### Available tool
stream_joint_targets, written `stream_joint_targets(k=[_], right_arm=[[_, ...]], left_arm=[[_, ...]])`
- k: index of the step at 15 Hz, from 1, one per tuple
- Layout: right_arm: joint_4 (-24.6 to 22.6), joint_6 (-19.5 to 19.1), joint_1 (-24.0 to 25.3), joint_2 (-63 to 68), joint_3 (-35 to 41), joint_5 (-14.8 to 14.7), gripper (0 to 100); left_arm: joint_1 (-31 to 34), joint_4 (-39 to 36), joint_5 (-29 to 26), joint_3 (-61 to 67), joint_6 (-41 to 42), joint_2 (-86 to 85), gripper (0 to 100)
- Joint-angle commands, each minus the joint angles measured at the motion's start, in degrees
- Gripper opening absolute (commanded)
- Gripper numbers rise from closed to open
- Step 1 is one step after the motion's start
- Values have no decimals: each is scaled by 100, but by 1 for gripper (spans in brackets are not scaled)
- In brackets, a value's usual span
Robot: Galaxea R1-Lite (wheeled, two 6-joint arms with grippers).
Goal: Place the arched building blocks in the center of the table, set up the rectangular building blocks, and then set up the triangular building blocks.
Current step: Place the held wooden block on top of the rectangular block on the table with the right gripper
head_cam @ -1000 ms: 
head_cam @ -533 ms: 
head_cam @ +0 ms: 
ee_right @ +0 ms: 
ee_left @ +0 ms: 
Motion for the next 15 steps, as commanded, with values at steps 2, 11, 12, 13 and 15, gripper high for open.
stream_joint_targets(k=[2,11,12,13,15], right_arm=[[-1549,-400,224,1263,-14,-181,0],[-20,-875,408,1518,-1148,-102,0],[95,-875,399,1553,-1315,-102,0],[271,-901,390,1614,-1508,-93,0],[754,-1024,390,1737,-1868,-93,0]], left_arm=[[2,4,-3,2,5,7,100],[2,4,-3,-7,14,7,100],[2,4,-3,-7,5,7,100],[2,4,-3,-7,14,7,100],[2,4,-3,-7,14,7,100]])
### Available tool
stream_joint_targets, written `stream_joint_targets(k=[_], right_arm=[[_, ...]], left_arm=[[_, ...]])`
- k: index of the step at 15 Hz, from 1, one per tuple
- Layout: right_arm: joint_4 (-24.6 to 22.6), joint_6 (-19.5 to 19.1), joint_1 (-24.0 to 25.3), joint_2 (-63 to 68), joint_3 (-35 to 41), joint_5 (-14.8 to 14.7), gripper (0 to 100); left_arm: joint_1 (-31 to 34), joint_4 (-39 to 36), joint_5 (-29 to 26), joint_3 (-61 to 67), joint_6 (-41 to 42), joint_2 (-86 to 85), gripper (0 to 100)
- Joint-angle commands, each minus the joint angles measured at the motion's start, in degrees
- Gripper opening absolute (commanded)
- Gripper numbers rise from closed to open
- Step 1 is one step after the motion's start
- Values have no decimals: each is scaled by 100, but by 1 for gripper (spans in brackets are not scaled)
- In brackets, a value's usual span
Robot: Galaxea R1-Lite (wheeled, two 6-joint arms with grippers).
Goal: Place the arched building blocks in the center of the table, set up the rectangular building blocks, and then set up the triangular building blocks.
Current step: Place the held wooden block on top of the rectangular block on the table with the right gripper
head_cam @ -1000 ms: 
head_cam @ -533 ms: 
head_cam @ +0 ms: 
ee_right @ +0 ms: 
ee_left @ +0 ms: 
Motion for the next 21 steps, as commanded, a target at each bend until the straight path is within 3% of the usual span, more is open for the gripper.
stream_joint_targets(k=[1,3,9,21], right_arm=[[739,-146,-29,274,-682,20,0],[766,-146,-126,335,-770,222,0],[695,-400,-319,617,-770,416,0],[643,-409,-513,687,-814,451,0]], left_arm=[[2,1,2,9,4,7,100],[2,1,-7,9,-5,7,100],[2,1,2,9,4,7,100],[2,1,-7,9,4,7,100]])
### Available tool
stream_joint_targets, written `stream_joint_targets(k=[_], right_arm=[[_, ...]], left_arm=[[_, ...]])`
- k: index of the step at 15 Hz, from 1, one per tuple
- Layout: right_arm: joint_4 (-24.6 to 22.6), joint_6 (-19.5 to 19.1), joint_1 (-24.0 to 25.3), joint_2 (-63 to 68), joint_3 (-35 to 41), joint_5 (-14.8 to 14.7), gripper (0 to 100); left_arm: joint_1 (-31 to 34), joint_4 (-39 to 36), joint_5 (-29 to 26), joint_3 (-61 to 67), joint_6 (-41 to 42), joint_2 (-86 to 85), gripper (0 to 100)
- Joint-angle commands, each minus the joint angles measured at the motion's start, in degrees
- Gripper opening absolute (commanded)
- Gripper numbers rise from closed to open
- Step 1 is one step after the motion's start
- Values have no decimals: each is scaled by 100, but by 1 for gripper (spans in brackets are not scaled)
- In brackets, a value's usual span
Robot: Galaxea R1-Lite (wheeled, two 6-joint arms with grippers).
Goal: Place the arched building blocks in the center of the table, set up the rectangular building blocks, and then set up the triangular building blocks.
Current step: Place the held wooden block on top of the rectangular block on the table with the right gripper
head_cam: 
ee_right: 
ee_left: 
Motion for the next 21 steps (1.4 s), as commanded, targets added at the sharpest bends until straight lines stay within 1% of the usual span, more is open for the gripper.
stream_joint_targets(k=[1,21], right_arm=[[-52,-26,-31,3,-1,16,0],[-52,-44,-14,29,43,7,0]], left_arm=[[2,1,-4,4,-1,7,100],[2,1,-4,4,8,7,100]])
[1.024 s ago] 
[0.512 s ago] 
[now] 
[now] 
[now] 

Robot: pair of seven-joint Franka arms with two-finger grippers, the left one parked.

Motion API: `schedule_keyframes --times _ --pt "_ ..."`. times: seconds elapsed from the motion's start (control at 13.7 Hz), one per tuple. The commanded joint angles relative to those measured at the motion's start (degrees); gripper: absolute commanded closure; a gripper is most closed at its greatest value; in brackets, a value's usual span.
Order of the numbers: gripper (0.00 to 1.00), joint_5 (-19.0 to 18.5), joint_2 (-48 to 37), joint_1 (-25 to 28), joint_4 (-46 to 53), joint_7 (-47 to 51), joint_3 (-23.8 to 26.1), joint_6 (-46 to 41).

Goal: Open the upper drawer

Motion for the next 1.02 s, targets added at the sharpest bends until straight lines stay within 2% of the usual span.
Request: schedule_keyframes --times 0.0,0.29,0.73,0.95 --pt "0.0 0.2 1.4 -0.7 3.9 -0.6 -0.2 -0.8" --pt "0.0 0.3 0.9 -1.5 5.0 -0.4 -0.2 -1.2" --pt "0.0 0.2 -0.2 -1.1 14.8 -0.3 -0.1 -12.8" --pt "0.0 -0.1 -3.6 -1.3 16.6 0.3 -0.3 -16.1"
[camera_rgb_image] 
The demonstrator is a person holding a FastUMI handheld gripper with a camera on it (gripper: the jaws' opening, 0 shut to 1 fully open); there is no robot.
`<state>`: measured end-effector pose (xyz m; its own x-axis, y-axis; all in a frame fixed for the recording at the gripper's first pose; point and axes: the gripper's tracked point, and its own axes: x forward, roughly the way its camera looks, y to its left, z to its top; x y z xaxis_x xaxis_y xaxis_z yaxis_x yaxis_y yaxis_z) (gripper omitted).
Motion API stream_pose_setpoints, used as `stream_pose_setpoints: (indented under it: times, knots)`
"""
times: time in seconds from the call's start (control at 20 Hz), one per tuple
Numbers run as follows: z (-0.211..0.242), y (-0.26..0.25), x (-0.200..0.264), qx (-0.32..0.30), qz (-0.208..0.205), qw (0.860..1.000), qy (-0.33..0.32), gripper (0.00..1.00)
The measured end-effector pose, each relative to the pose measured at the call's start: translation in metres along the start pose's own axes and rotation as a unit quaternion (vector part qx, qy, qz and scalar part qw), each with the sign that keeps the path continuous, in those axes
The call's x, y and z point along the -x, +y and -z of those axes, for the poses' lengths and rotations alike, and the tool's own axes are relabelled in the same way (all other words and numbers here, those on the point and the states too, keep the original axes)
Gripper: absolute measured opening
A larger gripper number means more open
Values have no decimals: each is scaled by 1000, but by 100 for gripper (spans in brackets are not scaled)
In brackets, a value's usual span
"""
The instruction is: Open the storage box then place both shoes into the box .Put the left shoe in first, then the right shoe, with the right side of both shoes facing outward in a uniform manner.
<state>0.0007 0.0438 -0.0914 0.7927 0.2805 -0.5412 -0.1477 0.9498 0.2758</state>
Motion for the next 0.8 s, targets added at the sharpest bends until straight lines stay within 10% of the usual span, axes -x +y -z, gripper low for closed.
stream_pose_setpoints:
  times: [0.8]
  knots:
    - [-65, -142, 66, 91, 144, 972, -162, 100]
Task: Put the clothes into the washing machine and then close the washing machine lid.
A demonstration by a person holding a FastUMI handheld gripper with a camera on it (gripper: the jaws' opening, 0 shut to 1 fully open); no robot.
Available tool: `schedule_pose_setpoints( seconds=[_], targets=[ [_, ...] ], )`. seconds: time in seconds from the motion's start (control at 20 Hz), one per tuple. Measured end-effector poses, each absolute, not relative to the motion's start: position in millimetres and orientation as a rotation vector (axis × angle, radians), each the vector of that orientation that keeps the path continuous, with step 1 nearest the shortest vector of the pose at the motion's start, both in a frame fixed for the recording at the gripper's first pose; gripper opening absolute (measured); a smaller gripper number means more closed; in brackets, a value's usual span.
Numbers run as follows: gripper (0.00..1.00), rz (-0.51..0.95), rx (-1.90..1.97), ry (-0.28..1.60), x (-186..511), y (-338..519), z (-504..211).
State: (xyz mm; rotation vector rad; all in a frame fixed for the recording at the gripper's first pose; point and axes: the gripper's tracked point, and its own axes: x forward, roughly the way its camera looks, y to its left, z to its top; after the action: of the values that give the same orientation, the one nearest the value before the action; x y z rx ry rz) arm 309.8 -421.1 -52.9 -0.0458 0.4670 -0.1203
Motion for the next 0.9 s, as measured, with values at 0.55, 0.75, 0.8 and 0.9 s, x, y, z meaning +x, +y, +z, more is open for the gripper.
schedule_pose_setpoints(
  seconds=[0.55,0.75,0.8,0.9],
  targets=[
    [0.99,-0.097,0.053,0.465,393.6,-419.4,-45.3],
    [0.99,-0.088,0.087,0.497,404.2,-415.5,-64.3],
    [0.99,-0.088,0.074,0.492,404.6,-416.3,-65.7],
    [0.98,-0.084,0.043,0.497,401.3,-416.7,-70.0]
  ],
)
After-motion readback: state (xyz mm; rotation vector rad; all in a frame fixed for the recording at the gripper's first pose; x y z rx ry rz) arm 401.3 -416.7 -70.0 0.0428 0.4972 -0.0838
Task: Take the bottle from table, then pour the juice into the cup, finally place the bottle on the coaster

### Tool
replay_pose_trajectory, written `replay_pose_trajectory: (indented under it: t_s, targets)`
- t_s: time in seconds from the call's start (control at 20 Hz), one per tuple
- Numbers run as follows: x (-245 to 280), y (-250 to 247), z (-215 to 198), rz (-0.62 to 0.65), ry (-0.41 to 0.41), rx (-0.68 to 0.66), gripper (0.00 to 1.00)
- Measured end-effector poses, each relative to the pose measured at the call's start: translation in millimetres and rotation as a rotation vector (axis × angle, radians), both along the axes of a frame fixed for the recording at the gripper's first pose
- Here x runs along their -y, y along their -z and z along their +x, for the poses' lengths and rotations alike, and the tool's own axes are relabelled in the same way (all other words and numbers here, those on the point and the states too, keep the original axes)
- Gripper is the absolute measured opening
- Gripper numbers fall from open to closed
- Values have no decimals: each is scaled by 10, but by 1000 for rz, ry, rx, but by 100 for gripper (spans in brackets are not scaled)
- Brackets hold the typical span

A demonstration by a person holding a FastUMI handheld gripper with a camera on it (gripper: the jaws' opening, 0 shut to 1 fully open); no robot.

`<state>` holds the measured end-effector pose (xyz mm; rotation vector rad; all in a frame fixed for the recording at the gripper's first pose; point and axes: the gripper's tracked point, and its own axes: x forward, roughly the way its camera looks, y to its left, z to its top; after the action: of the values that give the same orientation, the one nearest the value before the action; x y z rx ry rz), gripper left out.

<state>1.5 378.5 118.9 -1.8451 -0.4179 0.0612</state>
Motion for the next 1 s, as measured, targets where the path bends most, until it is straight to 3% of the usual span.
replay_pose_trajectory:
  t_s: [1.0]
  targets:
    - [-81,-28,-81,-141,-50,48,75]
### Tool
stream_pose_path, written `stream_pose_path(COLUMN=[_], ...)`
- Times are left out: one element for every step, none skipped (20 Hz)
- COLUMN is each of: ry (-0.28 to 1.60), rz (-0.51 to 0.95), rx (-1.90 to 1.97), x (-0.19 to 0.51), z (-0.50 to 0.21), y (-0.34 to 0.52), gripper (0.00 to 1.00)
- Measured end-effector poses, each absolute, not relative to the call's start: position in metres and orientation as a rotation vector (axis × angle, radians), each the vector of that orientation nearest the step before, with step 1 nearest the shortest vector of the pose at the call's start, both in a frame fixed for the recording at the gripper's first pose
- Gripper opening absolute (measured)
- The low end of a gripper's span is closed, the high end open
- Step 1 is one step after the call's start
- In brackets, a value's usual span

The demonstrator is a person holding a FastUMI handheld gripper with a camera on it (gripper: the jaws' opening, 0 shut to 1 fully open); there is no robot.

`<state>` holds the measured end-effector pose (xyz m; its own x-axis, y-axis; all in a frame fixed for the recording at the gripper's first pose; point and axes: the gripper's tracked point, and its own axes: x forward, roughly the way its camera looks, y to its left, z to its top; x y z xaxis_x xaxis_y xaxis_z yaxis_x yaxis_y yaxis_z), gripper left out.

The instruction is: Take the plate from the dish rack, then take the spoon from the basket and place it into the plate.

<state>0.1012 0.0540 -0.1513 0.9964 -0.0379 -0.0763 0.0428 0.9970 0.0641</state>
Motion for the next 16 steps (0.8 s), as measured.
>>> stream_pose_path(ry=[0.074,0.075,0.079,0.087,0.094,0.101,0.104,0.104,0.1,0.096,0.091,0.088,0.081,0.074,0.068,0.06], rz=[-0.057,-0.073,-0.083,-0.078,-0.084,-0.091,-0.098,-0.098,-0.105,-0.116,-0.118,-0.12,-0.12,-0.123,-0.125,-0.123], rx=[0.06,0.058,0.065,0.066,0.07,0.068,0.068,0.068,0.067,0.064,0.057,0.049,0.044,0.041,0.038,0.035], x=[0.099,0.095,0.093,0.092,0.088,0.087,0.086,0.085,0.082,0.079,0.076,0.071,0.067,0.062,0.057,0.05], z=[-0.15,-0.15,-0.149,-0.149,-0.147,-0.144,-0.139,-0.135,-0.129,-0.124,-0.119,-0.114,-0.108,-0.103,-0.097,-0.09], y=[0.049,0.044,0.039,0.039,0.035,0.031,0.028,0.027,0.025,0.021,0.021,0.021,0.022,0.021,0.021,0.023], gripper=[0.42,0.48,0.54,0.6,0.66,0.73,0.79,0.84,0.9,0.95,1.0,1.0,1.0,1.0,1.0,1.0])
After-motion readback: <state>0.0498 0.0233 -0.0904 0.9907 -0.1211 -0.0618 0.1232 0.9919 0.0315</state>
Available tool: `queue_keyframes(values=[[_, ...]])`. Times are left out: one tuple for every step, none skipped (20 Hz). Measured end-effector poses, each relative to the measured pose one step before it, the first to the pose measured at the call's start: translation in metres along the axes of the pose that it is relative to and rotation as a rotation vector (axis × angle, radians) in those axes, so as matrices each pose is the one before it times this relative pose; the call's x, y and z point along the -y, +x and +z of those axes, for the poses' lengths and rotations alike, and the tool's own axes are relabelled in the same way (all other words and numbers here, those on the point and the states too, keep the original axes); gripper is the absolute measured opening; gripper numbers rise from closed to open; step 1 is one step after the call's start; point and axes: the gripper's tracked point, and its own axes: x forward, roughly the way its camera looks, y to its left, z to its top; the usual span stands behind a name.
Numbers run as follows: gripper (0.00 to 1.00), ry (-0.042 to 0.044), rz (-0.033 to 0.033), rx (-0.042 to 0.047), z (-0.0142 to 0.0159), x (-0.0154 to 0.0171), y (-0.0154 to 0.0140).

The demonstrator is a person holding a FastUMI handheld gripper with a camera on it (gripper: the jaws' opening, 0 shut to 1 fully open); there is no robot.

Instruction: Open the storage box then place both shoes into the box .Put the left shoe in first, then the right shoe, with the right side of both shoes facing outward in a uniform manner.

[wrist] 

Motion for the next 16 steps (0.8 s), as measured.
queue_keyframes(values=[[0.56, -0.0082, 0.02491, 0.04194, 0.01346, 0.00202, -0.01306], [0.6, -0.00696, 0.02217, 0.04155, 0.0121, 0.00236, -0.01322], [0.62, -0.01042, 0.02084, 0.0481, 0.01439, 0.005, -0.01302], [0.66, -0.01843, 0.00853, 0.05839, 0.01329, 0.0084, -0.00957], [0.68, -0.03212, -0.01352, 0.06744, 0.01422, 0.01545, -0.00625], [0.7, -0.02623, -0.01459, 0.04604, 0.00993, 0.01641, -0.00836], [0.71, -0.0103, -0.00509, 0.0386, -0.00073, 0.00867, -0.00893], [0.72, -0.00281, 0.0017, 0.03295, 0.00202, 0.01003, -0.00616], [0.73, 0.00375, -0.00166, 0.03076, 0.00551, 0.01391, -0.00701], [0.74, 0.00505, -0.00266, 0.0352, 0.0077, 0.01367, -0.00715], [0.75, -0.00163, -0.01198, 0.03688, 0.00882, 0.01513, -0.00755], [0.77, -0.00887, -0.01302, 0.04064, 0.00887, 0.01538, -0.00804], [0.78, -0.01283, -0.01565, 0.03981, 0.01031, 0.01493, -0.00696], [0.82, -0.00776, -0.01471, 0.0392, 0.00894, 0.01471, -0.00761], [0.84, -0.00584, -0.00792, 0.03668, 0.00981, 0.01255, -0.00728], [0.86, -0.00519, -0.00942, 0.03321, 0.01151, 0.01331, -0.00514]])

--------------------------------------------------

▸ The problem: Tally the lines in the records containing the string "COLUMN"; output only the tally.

▸ Response below: 2